Let $n\ge 2$ and suppose that $z_1, z_2, \ldots, z_n$ are distinct points in the interior of some disk $D$ in the plane. Why is it true that there exists a smaller disk $D'\subseteq D$ such that $D'$ contains exactly $n-1$ of these points above?

In other words, we want $D'$ to contain $n-1$ of the points $z_1, z_2, \ldots, z_n$, and miss one of these points. This fact above was used in the proof of Cauchy's Residue Theorem in my complex analysis class. However, the proof wasn't provided, and the justification for it was kind of handwaving. I would love to see a rigorous proof for this interesting fact.

Any help is much appreciated!

P.S. What area of mathematics would this problem fall? (Topology? Geometry?)

Answer 1

Pick all pairs of two pints $(z_i, z_j)$. Draw the perpendicular bisector on this segment.

This way you get at most $\binom{n}{2}$ lines. Pick a point on none of these lines (measure theory shows such a point exists, but there mist be a simpler argument).

This point will have pairwise distinct distances to the $n$ points, and you can easily show that some circle with the centre here will work.

Answer 2

For ease of notation, let's assume $D$ is centered around the origin, and has radius $r$. Also, w.l.o.g. $z_1$ has maximal modulus (although not necessarily uniquely so).

Consider the disc $D^\prime = D_{\frac{|z_1|+r}{2}}(\frac{z_1}{|z_1|}\frac{|z_1|-r}{2})$.

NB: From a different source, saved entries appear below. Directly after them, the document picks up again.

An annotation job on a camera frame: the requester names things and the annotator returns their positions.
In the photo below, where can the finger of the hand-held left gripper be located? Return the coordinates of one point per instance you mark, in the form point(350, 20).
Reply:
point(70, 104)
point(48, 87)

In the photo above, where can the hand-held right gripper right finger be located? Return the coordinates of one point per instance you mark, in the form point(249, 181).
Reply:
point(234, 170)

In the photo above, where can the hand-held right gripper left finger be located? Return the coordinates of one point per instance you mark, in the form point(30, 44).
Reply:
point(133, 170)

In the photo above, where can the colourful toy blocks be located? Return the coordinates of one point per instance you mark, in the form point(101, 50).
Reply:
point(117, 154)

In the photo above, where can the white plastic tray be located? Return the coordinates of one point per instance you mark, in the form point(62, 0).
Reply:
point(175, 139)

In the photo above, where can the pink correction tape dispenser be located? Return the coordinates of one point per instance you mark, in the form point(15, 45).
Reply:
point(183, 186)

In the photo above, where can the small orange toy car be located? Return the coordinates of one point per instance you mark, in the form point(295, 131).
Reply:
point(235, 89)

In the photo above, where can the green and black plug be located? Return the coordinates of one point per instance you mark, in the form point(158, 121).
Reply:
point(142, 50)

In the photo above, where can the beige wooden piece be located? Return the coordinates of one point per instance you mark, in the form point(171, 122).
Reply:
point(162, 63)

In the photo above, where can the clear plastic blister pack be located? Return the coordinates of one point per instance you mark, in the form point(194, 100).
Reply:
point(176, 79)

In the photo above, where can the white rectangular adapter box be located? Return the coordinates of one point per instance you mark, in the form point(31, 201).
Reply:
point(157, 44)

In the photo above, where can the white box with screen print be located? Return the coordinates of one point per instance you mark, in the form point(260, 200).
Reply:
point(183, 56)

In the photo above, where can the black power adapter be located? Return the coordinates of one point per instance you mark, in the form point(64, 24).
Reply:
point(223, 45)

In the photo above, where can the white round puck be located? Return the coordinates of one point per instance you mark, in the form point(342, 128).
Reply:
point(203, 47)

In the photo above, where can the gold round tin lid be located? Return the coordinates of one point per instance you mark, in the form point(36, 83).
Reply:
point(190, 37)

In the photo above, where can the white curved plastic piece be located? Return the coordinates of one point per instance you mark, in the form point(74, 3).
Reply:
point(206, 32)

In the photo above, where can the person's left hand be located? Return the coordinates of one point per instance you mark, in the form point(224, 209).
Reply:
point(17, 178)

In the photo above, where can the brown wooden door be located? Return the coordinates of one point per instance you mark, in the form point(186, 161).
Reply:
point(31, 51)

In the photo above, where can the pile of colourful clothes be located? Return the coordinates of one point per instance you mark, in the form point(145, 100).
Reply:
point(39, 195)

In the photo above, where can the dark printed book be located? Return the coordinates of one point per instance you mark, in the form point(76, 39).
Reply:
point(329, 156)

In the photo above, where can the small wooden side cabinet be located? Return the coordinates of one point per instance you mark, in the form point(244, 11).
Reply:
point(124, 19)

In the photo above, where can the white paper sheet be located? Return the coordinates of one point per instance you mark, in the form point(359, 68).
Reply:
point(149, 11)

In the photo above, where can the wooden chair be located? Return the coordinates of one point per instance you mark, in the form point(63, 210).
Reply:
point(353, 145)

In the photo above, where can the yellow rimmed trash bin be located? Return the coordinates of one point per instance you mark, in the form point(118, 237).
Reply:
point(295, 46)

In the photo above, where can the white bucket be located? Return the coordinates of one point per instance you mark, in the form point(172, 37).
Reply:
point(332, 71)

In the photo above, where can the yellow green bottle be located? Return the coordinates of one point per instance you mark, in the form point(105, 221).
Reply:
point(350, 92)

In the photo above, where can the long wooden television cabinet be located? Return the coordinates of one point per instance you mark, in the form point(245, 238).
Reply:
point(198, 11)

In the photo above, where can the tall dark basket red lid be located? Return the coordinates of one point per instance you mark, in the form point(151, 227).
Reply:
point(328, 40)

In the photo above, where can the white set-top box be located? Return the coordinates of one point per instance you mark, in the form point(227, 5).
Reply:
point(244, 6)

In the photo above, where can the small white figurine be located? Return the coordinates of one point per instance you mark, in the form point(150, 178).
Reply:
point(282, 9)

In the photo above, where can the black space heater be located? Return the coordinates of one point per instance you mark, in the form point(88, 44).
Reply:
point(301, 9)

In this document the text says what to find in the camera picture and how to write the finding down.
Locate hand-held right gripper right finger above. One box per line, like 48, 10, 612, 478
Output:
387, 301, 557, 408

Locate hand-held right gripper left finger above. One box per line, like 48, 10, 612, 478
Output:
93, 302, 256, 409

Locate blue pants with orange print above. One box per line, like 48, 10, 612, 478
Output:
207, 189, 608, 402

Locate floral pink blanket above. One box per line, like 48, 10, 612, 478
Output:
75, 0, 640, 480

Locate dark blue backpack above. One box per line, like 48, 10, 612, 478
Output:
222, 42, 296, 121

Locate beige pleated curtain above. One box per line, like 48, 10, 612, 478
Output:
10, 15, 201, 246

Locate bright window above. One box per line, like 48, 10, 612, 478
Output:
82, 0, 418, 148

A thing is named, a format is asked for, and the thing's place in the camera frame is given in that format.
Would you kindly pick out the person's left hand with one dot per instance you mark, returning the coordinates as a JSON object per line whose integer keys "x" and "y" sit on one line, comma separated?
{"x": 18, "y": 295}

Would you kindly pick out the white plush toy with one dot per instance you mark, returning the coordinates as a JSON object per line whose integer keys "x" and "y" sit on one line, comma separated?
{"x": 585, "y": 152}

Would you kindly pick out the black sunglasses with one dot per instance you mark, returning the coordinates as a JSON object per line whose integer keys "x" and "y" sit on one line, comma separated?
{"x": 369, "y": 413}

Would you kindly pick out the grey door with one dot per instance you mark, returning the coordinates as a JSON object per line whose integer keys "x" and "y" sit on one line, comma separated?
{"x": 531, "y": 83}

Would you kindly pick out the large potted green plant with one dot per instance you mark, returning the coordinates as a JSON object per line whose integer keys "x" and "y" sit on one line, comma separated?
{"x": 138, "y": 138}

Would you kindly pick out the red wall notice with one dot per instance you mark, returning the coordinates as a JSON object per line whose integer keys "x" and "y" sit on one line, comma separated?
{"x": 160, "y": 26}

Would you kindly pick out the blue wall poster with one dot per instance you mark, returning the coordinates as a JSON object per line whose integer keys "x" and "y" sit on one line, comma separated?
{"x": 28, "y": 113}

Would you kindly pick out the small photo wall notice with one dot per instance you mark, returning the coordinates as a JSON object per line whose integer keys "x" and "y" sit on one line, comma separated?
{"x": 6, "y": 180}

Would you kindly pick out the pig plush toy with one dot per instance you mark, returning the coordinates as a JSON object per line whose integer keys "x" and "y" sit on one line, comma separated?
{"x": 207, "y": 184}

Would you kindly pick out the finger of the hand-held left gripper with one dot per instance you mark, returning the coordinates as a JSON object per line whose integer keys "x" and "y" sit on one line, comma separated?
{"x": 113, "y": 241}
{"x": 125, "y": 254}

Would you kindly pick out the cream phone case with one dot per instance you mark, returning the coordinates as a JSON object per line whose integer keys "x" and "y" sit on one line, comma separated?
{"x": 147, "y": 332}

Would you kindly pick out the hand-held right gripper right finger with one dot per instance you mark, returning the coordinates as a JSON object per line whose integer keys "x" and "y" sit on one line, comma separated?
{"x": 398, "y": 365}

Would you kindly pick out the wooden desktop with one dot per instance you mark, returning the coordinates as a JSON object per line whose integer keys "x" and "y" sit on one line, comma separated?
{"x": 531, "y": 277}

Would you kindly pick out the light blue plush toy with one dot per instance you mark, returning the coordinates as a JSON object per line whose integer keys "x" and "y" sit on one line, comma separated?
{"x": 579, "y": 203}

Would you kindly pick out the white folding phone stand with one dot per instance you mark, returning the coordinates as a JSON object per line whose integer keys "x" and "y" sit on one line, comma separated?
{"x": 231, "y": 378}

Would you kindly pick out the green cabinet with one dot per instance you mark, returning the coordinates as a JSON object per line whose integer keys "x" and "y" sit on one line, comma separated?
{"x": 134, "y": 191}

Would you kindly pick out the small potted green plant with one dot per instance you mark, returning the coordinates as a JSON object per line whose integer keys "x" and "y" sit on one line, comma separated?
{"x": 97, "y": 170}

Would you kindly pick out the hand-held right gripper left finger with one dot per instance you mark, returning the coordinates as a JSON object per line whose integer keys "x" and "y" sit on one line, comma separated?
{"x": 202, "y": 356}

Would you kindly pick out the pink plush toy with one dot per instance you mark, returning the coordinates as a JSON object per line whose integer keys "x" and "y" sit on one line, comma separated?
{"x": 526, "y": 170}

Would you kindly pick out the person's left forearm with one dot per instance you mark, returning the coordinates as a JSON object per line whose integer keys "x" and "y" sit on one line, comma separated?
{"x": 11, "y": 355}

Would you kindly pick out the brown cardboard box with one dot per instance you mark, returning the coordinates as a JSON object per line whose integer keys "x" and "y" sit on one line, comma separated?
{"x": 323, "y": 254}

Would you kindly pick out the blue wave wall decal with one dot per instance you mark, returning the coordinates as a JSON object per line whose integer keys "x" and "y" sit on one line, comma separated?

Note that for all $z\not\in D^\prime$ we have $$|z|\geq \left|z-\frac{z_1}{|z_1|}\frac{|z_1|-r}{2}\right| - \left|\frac{z_1}{|z_1|}\frac{|z_1|-r}{2}\right| \geq \frac{|z_1|+r}{2} - \left|\frac{|z_1|-r}{2}\right| = |z_1|,$$ and equality holds only when $z,z_1$ have the same argument (but then, only for $z=z_1$). It follows that $z_1\not\in D^\prime$, and is alone in having this property among $z_1,\ldots,z_n$.

Answer 3

After a suitable Möbius transform we can assume that $\partial D$ is the real axis and that the $z_k=x_k+i y_k$ $\>(1\leq k\leq n)$ lie in the upper half plane, whereby $$y_k=1\quad(1\leq k\leq r),\qquad y_k>1\quad(r+1\leq k\leq n)$$ for some $r\geq1$. When $r=1$ the "circle" $y=1+\epsilon$ for some small $\epsilon$ will do. When $r\geq2$ we may further assume $-a=x_1<\ldots<x_r=a$ for some $a>0$. A sufficiently large circle with center $iM$, $\>M\gg1$, through the points $z_1=-a+i$ and $z_r=a+i$ will then lie in the upper half plane and contain all the other $z_k$ in its interior. Now move this circle a small amount $\epsilon>0$ to the right, and it will contain all $z_k$ with $k>1$ in its interior, whereas the point $z_1$ will lie on the outside.